• Your task
Copy out every line of the data that has the word "base" somewhere in it.
------------------------------
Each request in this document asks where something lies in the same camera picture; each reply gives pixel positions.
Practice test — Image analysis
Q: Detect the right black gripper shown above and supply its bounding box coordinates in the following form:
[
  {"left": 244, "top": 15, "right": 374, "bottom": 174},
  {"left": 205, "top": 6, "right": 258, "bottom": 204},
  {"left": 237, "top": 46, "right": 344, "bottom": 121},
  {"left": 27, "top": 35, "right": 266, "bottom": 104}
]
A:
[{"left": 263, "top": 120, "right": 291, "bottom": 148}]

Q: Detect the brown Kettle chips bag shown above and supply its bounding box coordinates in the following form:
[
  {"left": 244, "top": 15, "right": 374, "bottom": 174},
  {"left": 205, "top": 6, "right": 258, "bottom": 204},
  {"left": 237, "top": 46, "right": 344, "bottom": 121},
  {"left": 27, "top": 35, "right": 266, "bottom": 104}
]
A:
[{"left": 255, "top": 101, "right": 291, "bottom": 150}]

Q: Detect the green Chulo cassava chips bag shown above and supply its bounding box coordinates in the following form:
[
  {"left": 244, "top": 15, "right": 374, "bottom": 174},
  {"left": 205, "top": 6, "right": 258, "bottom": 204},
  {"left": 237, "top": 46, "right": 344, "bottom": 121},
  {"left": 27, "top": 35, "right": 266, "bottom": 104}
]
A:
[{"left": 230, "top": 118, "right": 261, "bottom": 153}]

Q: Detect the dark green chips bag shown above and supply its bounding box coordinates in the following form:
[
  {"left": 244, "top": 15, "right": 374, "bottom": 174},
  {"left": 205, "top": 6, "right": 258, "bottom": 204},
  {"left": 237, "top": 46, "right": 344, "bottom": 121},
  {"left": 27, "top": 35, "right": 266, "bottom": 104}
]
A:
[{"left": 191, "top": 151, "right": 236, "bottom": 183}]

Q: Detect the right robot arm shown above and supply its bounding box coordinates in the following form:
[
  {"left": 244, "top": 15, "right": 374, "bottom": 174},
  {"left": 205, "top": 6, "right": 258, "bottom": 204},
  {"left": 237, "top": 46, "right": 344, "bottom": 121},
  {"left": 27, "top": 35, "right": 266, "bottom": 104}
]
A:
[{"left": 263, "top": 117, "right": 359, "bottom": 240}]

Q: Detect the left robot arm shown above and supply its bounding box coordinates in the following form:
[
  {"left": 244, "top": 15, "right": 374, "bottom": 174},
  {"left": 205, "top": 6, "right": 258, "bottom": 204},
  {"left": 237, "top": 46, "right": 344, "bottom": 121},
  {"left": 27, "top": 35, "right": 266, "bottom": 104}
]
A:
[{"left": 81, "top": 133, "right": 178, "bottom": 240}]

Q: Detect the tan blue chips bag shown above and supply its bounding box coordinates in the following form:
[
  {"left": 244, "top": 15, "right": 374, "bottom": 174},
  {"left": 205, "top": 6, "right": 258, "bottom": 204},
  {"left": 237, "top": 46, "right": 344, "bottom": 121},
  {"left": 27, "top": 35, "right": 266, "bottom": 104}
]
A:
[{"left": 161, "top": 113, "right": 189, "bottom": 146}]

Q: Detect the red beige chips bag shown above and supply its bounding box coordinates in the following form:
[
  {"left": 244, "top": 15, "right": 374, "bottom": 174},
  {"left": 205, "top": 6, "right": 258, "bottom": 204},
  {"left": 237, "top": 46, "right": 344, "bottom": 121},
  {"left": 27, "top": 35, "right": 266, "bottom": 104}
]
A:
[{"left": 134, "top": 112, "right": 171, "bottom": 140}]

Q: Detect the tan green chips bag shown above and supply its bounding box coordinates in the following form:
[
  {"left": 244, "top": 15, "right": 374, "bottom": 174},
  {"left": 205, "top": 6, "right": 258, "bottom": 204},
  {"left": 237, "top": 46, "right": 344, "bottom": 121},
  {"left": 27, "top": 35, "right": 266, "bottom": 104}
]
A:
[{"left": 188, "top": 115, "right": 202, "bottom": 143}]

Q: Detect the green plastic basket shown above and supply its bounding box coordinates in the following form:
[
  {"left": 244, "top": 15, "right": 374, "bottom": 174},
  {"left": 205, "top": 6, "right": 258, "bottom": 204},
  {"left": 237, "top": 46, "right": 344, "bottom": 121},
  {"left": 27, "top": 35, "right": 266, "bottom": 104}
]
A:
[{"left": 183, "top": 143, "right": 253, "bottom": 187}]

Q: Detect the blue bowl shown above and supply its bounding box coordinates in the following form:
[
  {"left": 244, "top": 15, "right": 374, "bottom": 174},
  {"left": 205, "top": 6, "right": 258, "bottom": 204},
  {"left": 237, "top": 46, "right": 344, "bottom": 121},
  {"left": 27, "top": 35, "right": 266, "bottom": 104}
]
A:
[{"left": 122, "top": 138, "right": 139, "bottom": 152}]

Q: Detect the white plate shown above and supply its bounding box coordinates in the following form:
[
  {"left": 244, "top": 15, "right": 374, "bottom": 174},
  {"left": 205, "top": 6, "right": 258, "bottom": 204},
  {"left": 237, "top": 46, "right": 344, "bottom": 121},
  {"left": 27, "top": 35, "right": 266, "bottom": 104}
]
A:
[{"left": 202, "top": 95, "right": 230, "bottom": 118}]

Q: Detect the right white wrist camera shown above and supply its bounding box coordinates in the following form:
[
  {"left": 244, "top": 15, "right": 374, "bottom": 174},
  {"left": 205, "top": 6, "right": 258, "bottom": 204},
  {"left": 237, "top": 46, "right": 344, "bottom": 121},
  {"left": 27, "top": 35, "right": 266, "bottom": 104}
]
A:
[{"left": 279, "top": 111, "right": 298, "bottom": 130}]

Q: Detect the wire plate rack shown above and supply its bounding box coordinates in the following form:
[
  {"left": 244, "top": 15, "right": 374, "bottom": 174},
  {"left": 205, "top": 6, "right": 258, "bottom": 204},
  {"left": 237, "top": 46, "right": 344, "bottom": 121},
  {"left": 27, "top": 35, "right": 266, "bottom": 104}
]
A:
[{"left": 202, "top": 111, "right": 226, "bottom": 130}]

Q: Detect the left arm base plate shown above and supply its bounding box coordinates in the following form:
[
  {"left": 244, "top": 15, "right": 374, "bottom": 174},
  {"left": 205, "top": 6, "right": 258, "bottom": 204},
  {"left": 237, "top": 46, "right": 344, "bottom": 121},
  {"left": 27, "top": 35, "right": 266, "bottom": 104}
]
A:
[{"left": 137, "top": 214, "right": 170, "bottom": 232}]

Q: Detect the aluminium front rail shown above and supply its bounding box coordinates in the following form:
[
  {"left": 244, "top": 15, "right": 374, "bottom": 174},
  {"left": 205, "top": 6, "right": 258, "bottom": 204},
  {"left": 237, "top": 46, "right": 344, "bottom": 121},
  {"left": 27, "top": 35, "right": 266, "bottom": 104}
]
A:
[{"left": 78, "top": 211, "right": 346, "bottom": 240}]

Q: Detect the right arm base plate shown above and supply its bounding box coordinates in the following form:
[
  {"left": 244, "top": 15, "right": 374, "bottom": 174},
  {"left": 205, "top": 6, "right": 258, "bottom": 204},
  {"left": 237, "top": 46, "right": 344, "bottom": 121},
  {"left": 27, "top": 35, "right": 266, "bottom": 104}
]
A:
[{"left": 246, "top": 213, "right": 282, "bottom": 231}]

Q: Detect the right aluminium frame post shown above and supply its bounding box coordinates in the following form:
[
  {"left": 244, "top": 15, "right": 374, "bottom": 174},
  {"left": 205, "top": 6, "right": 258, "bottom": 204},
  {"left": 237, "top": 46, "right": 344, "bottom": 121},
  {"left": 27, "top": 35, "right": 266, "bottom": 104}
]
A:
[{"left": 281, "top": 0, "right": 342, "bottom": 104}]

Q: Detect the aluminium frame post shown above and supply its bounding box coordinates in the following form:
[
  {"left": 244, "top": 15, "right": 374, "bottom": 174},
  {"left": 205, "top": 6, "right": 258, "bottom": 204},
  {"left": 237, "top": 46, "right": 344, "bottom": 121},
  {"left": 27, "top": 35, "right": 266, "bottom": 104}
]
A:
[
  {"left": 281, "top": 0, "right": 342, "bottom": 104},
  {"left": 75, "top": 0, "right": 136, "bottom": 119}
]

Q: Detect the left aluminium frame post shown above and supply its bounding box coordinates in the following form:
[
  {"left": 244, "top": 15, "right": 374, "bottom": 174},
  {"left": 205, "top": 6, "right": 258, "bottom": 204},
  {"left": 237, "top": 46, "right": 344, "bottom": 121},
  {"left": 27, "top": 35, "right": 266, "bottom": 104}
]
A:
------------------------------
• Reply
Q: Detect the left arm base plate shown above and supply its bounding box coordinates in the following form:
Q: Detect the right arm base plate shown above and supply its bounding box coordinates in the following form:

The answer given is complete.